Activity:
Could you print the stretch of lines below from the one with "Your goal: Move" through the one with "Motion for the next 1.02", exactly as they stand and without any pictures?

Exercise data:

◆ ◆ ◆ ◆

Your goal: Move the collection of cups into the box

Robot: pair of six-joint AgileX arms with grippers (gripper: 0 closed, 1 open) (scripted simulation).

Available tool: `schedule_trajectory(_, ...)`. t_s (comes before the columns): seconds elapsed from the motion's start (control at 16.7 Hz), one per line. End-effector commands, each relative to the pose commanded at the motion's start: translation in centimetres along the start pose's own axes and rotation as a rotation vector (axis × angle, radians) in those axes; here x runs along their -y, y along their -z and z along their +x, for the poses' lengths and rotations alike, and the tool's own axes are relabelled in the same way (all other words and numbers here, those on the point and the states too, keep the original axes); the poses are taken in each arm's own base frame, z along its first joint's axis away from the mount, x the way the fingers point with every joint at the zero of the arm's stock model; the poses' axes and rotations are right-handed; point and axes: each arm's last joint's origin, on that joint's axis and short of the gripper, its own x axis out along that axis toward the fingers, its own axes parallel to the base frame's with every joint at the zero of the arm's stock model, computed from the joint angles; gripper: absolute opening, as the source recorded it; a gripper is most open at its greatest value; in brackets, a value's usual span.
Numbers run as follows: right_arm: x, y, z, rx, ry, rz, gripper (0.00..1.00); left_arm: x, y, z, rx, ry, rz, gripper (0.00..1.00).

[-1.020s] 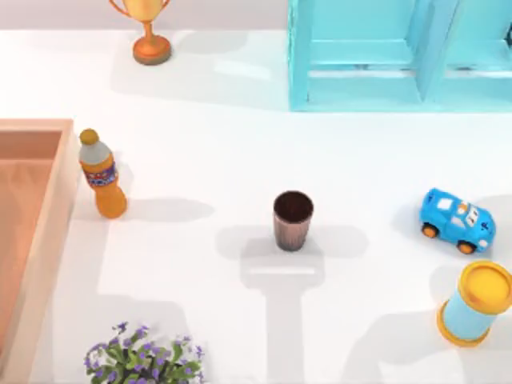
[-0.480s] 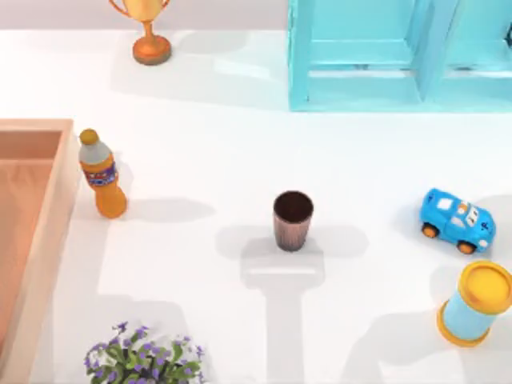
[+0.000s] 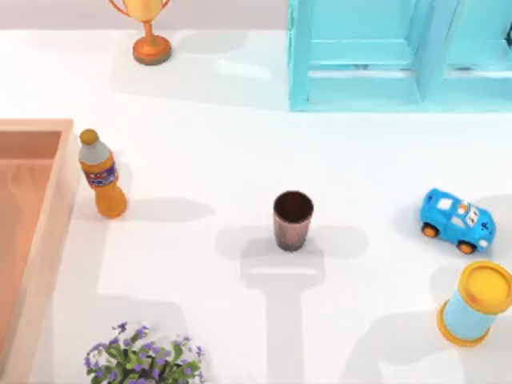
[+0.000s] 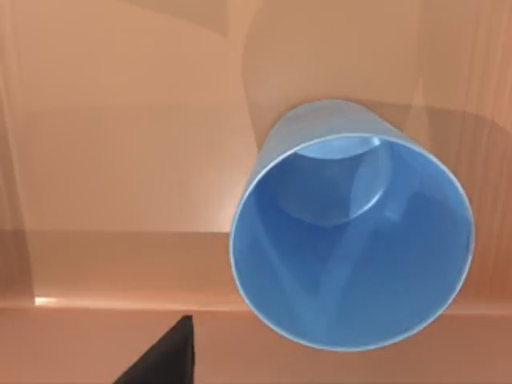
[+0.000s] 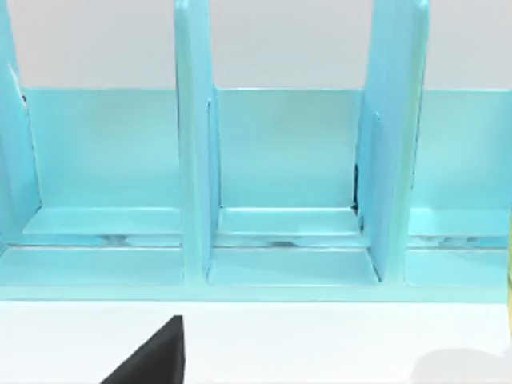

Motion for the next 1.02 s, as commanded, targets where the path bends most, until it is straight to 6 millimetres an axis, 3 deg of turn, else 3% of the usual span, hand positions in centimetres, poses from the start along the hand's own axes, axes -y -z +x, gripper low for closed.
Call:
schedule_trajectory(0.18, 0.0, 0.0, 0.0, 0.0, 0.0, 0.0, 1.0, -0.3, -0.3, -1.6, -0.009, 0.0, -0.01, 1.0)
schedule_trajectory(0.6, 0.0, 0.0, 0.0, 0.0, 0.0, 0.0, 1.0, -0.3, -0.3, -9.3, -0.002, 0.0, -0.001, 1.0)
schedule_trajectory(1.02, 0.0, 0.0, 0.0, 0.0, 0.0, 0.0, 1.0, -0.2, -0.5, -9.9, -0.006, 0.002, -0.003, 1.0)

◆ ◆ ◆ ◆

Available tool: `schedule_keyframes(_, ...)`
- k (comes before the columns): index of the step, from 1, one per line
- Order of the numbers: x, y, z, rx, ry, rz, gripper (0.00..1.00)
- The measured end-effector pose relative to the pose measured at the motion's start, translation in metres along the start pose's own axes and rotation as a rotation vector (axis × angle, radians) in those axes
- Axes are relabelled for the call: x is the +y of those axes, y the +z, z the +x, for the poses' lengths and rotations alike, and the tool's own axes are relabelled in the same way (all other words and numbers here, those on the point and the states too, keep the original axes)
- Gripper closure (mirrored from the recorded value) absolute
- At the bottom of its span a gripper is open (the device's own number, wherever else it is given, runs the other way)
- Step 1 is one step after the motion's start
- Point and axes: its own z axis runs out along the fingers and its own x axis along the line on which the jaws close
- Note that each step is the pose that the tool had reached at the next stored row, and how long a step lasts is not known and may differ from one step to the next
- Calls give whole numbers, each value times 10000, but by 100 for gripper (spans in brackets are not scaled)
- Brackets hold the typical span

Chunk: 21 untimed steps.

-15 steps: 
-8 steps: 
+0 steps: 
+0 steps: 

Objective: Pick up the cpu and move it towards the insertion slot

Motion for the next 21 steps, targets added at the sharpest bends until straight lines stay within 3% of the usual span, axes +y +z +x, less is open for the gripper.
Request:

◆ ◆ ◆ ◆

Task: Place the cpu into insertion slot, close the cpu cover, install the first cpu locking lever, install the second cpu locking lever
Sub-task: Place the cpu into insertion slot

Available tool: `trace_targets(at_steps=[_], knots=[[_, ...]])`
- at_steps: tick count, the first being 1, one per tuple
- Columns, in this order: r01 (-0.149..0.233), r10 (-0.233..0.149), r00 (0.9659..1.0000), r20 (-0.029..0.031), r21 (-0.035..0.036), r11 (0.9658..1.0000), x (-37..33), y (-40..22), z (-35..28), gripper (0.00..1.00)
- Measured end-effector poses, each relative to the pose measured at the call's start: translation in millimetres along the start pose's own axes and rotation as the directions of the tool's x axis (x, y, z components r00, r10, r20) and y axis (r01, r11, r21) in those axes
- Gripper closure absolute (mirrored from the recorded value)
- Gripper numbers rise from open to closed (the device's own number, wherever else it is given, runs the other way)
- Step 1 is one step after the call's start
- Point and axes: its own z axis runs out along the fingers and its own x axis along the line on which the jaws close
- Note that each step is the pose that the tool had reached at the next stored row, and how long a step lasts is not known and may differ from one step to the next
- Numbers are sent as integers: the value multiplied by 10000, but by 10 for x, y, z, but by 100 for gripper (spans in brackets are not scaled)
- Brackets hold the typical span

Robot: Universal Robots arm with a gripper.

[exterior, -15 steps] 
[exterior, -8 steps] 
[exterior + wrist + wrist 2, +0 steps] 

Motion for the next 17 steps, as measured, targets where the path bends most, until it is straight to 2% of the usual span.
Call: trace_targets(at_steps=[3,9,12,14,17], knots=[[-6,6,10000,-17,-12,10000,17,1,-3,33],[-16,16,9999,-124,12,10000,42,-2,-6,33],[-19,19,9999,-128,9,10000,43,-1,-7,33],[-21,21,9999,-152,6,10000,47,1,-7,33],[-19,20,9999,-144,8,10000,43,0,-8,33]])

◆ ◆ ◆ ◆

Completed task:
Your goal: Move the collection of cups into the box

Robot: pair of six-joint AgileX arms with grippers (gripper: 0 closed, 1 open) (scripted simulation).

Available tool: `schedule_trajectory(_, ...)`. t_s (comes before the columns): seconds elapsed from the motion's start (control at 16.7 Hz), one per line. End-effector commands, each relative to the pose commanded at the motion's start: translation in centimetres along the start pose's own axes and rotation as a rotation vector (axis × angle, radians) in those axes; here x runs along their -y, y along their -z and z along their +x, for the poses' lengths and rotations alike, and the tool's own axes are relabelled in the same way (all other words and numbers here, those on the point and the states too, keep the original axes); the poses are taken in each arm's own base frame, z along its first joint's axis away from the mount, x the way the fingers point with every joint at the zero of the arm's stock model; the poses' axes and rotations are right-handed; point and axes: each arm's last joint's origin, on that joint's axis and short of the gripper, its own x axis out along that axis toward the fingers, its own axes parallel to the base frame's with every joint at the zero of the arm's stock model, computed from the joint angles; gripper: absolute opening, as the source recorded it; a gripper is most open at its greatest value; in brackets, a value's usual span.
Numbers run as follows: right_arm: x, y, z, rx, ry, rz, gripper (0.00..1.00); left_arm: x, y, z, rx, ry, rz, gripper (0.00..1.00).

[-1.020s] 
[-0.480s] 
[+0.000s] 
[+0.000s] 
[+0.000s] 

Motion for the next 1.02 s, as commanded, targets where the path bends most, until it is straight to 6 millimetres an axis, 3 deg of turn, else 3% of the usual span, hand positions in centimetres, poses from the start along the hand's own axes, axes -y -z +x, gripper low for closed.

The work on this exercise has been finished.